Había llegado corriendo hasta aquella cueva, huyendo de los lobos, a medianoche. Agitado, entró en la oscuridad y recibió una bocanada de musgo y pino. Adentro percibió un leve batir de plumas. Un suave resplandor. Confuso. Blanco. Tembloroso.
Avanzó un paso. El enorme ángel yacía en el suelo pedregoso y húmedo, de lado, agonizando. Miró al hombre con grandes ojos tristes. Intentó hablar. No pudo. Cejó.
Los lobos llegaron a la entrada, persiguiendo el comestible rastro del mamífero humano. Gruñeron.
Iba a morir, pero ahora sabía que los ángeles no eran rubios querubines. Ni andróginos atletas alados. Debía sentirse agradecido.
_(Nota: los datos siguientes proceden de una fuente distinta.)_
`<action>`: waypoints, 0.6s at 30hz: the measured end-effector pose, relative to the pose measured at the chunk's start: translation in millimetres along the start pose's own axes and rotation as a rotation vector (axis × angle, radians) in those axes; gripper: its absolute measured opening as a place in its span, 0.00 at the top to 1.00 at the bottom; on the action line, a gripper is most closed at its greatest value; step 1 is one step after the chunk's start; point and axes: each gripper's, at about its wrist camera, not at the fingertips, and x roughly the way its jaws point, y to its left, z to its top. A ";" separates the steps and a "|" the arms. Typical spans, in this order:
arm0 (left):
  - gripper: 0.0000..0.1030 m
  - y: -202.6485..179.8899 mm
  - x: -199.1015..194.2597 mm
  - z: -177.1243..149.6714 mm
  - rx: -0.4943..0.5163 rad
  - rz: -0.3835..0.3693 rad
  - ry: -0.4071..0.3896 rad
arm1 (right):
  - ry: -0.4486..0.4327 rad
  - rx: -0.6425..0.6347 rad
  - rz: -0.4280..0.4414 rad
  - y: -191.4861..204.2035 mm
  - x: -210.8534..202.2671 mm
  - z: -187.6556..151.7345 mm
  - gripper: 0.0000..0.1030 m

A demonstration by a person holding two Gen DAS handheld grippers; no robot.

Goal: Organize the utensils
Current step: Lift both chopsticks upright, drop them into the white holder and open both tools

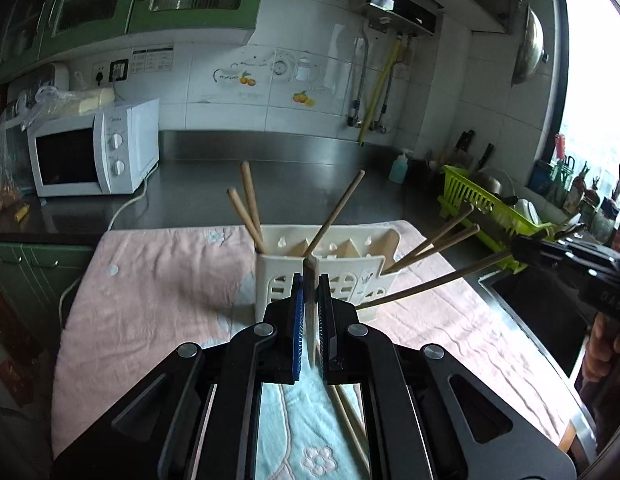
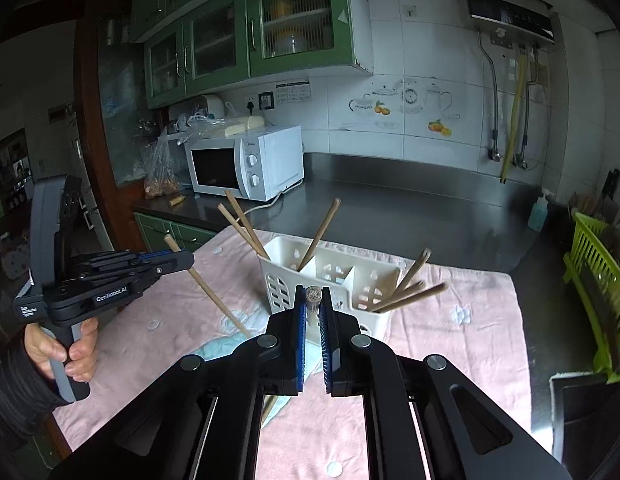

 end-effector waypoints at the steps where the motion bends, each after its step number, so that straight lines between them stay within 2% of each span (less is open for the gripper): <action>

Se acercó un poco más al moribundo. Debía tener más de doce metros de envergadura y casi seis de altura. Sus ojos se desviaron hacia los lobos. Apretó los labios con resignación. Volvió la mirada al hombre. Luego, sin previo aviso, se hincó las largas uñas en el antebrazo hasta hacerse sangre. El dolor lo hizo transpirar. Afuera, los animales enloquecieron con el perfume hermoso y aberrante del sudor angélico, que inundó el lugar con su maldición deliciosa. Huyeron chillando de remordimiento.
Se quedó junto al ángel hasta que ya no respiró más. Y, cuando no respiró, su cuerpo se evaporó en silencio, y la cueva se vació de todo menos de ese perfume torturado que podía enloquecerte y desangrarte el alma, pero que esa noche le había salvado la vida.
Intentó luego, en vano, encontrar una explicación. Sólo halló, por azar, el De hidronosa natura, de Baricellus, fechado en 1614, en una biblioteca de Castilla o en la del Museo Británico. Pero era sólo un libro de medicina.